● What you are asked to do
Lines in the listing under this task are to be copied exactly.

● Task input

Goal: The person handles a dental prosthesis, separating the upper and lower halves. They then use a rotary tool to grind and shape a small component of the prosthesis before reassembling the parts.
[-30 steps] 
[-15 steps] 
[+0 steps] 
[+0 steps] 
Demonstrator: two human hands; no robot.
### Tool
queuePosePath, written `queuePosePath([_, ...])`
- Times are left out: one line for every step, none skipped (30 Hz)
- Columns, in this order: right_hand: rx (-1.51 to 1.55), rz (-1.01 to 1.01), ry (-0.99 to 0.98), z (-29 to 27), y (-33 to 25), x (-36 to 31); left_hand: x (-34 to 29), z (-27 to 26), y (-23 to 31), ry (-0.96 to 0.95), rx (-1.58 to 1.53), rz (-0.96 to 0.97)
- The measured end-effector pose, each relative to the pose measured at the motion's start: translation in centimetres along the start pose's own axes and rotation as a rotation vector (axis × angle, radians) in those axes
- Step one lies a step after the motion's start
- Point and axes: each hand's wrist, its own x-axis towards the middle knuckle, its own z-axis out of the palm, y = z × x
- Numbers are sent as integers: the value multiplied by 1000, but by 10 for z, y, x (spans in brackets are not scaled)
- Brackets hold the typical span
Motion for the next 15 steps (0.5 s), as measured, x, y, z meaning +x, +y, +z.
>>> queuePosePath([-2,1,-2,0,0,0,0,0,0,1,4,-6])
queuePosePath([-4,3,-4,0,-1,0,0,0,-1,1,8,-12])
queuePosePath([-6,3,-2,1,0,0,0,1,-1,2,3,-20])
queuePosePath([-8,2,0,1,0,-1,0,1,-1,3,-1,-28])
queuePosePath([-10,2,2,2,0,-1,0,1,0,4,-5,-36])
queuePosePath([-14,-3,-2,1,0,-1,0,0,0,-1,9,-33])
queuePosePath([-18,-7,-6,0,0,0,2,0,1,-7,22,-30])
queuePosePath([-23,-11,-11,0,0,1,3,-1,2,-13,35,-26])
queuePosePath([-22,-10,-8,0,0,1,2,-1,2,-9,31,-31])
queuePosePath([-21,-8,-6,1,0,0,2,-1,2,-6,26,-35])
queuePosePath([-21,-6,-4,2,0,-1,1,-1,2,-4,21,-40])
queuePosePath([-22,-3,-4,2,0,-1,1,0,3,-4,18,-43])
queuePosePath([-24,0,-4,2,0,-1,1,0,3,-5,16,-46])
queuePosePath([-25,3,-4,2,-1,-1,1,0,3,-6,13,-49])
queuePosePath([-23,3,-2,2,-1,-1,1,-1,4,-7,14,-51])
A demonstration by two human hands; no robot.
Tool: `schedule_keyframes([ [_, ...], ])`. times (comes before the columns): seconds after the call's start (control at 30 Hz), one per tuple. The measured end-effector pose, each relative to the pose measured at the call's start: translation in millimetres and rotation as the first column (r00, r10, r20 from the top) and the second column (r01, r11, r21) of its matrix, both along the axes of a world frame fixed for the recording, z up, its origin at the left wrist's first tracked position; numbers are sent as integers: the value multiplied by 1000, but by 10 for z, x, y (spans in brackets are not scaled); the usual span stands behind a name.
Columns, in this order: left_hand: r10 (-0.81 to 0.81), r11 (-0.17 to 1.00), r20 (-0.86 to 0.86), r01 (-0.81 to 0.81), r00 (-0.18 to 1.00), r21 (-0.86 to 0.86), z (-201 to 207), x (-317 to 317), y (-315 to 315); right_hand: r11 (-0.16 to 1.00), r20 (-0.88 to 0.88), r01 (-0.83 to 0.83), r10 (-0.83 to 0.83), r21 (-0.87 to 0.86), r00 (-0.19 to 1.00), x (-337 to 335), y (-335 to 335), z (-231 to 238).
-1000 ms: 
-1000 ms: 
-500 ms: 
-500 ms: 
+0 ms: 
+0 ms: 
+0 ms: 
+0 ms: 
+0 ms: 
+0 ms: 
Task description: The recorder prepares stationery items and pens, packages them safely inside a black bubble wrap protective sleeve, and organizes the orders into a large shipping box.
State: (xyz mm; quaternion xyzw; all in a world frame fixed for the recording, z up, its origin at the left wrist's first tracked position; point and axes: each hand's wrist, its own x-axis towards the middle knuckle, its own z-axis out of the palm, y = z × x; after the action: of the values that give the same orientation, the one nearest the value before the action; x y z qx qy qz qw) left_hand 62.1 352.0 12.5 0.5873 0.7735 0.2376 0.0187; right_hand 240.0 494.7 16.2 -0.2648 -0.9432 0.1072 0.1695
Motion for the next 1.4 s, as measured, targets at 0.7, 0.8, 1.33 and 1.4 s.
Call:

● Response to the exercise
Goal: The person handles a dental prosthesis, separating the upper and lower halves. They then use a rotary tool to grind and shape a small component of the prosthesis before reassembling the parts.
[-30 steps] 
[-15 steps] 
[+0 steps] 
[+0 steps] 
Demonstrator: two human hands; no robot.
### Tool
queuePosePath, written `queuePosePath([_, ...])`
- Times are left out: one line for every step, none skipped (30 Hz)
- Columns, in this order: right_hand: rx (-1.51 to 1.55), rz (-1.01 to 1.01), ry (-0.99 to 0.98), z (-29 to 27), y (-33 to 25), x (-36 to 31); left_hand: x (-34 to 29), z (-27 to 26), y (-23 to 31), ry (-0.96 to 0.95), rx (-1.58 to 1.53), rz (-0.96 to 0.97)
- The measured end-effector pose, each relative to the pose measured at the motion's start: translation in centimetres along the start pose's own axes and rotation as a rotation vector (axis × angle, radians) in those axes
- Step one lies a step after the motion's start
- Point and axes: each hand's wrist, its own x-axis towards the middle knuckle, its own z-axis out of the palm, y = z × x
- Numbers are sent as integers: the value multiplied by 1000, but by 10 for z, y, x (spans in brackets are not scaled)
- Brackets hold the typical span
Motion for the next 15 steps (0.5 s), as measured, x, y, z meaning +x, +y, +z.
>>> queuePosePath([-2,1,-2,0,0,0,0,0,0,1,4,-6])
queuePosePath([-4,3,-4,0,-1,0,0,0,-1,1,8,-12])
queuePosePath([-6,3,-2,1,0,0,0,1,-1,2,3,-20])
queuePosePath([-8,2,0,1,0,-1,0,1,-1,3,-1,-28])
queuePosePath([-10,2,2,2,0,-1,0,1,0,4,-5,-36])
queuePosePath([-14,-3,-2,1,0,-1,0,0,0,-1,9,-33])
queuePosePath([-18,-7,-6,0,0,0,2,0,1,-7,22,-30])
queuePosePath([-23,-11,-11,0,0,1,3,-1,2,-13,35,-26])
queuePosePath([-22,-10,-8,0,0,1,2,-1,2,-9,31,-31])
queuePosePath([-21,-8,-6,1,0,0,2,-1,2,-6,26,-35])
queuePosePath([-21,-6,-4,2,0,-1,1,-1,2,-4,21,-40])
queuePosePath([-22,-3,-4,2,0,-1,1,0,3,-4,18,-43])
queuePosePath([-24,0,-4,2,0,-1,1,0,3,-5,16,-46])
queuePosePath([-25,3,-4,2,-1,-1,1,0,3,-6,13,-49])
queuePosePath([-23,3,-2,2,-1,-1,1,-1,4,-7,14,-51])
A demonstration by two human hands; no robot.
Tool: `schedule_keyframes([ [_, ...], ])`. times (comes before the columns): seconds after the call's start (control at 30 Hz), one per tuple. The measured end-effector pose, each relative to the pose measured at the call's start: translation in millimetres and rotation as the first column (r00, r10, r20 from the top) and the second column (r01, r11, r21) of its matrix, both along the axes of a world frame fixed for the recording, z up, its origin at the left wrist's first tracked position; numbers are sent as integers: the value multiplied by 1000, but by 10 for z, x, y (spans in brackets are not scaled); the usual span stands behind a name.
Columns, in this order: left_hand: r10 (-0.81 to 0.81), r11 (-0.17 to 1.00), r20 (-0.86 to 0.86), r01 (-0.81 to 0.81), r00 (-0.18 to 1.00), r21 (-0.86 to 0.86), z (-201 to 207), x (-317 to 317), y (-315 to 315); right_hand: r11 (-0.16 to 1.00), r20 (-0.88 to 0.88), r01 (-0.83 to 0.83), r10 (-0.83 to 0.83), r21 (-0.87 to 0.86), r00 (-0.19 to 1.00), x (-337 to 335), y (-335 to 335), z (-231 to 238).
-1000 ms: 
-1000 ms: 
-500 ms: 
-500 ms: 
+0 ms: 
+0 ms: 
+0 ms: 
+0 ms: 
+0 ms: 
+0 ms: 
Task description: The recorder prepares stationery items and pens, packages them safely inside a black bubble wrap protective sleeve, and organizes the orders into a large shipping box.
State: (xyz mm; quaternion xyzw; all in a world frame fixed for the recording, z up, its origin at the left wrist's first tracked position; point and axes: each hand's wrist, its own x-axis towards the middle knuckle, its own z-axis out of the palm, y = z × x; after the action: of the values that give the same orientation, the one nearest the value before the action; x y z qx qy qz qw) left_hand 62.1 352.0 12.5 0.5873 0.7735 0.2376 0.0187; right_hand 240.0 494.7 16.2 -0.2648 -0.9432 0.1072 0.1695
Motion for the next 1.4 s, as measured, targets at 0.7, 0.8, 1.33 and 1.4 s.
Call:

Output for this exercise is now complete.